_Your goal_. Where a picture appears in the data below, exclude it; restate everything else word for word.

_Given information_.
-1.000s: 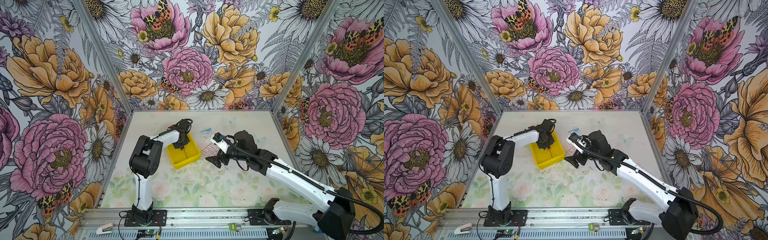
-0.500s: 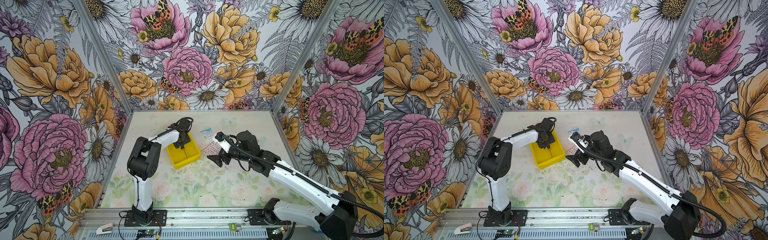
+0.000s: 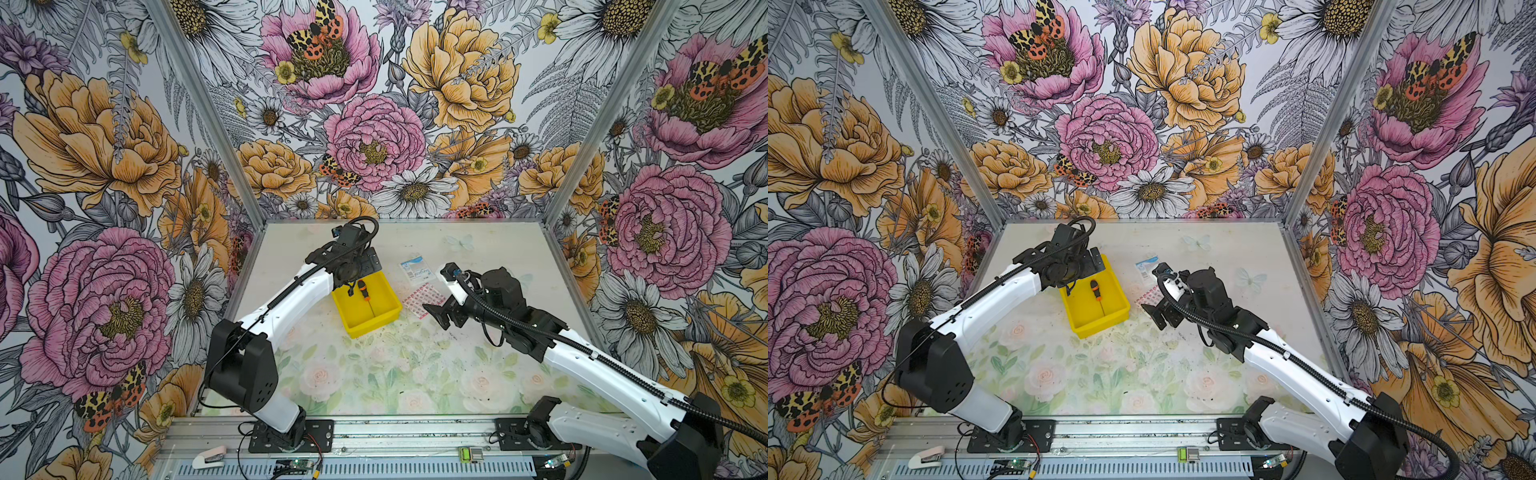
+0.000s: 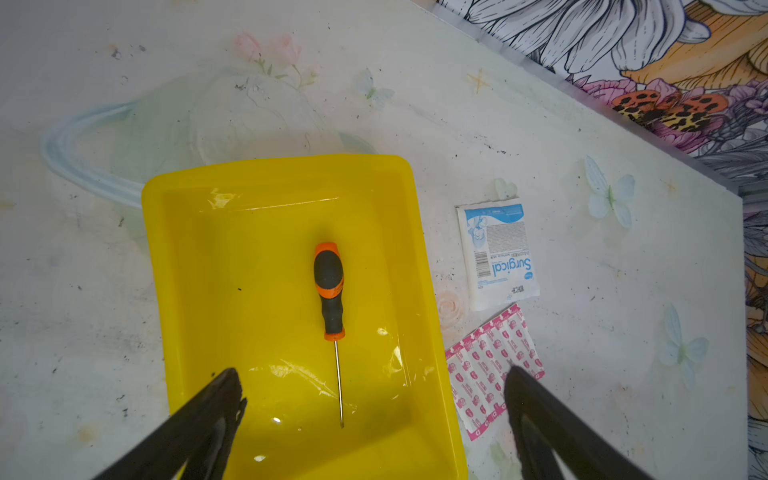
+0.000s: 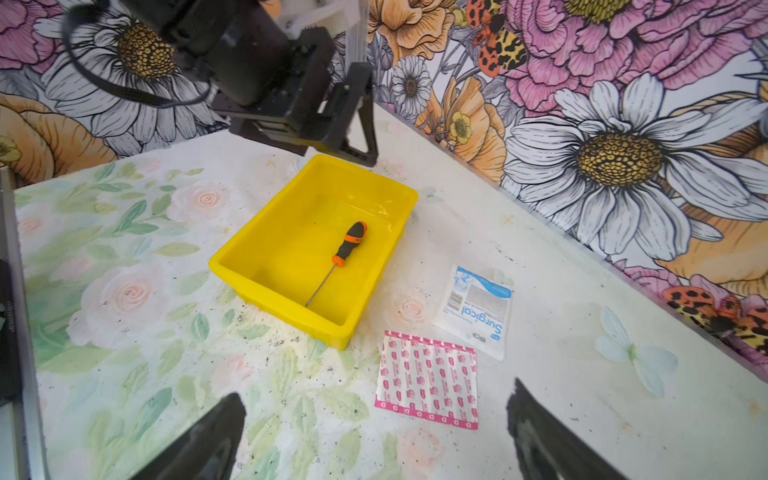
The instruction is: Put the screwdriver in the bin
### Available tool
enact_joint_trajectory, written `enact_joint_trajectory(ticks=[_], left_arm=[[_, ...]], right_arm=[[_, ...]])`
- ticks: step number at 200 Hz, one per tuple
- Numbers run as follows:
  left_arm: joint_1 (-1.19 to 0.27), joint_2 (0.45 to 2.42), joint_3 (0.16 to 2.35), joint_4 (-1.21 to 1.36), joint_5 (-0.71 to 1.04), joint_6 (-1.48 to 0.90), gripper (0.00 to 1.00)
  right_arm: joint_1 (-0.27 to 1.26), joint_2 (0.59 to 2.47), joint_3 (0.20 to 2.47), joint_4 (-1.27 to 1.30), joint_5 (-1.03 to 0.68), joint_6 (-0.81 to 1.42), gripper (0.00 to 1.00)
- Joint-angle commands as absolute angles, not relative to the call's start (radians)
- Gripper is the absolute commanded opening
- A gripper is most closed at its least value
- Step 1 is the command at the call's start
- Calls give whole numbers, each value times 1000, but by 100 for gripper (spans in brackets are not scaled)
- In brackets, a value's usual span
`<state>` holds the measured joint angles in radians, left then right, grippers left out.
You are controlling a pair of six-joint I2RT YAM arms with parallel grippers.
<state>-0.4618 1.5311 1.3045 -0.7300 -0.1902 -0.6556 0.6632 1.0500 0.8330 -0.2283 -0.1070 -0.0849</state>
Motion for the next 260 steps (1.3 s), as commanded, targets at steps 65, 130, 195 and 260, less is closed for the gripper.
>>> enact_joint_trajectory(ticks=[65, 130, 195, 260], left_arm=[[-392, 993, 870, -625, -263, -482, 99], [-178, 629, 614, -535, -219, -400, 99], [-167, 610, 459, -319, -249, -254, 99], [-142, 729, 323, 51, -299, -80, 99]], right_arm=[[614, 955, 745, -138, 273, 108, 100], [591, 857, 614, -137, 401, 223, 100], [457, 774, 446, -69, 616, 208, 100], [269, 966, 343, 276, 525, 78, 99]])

_Answer box_.
-1.000s: 
-0.500s: 
+0.000s: 
+0.000s: 
+0.000s: 
The instruction is: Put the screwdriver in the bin
### Available tool
enact_joint_trajectory, written `enact_joint_trajectory(ticks=[_], left_arm=[[_, ...]], right_arm=[[_, ...]])`
- ticks: step number at 200 Hz, one per tuple
- Numbers run as follows:
  left_arm: joint_1 (-1.19 to 0.27), joint_2 (0.45 to 2.42), joint_3 (0.16 to 2.35), joint_4 (-1.21 to 1.36), joint_5 (-0.71 to 1.04), joint_6 (-1.48 to 0.90), gripper (0.00 to 1.00)
  right_arm: joint_1 (-0.27 to 1.26), joint_2 (0.59 to 2.47), joint_3 (0.20 to 2.47), joint_4 (-1.27 to 1.30), joint_5 (-1.03 to 0.68), joint_6 (-0.81 to 1.42), gripper (0.00 to 1.00)
- Joint-angle commands as absolute angles, not relative to the call's start (radians)
- Gripper is the absolute commanded opening
- A gripper is most closed at its least value
- Step 1 is the command at the call's start
- Calls give whole numbers, each value times 1000, but by 100 for gripper (spans in brackets are not scaled)
- In brackets, a value's usual span
`<state>` holds the measured joint angles in radians, left then right, grippers left out.
You are controlling a pair of six-joint I2RT YAM arms with parallel grippers.
<state>-0.4618 1.5311 1.3045 -0.7300 -0.1902 -0.6556 0.6632 1.0500 0.8330 -0.2283 -0.1070 -0.0849</state>
Motion for the next 260 steps (1.3 s), as commanded, targets at steps 65, 130, 195 and 260, less is closed for the gripper.
>>> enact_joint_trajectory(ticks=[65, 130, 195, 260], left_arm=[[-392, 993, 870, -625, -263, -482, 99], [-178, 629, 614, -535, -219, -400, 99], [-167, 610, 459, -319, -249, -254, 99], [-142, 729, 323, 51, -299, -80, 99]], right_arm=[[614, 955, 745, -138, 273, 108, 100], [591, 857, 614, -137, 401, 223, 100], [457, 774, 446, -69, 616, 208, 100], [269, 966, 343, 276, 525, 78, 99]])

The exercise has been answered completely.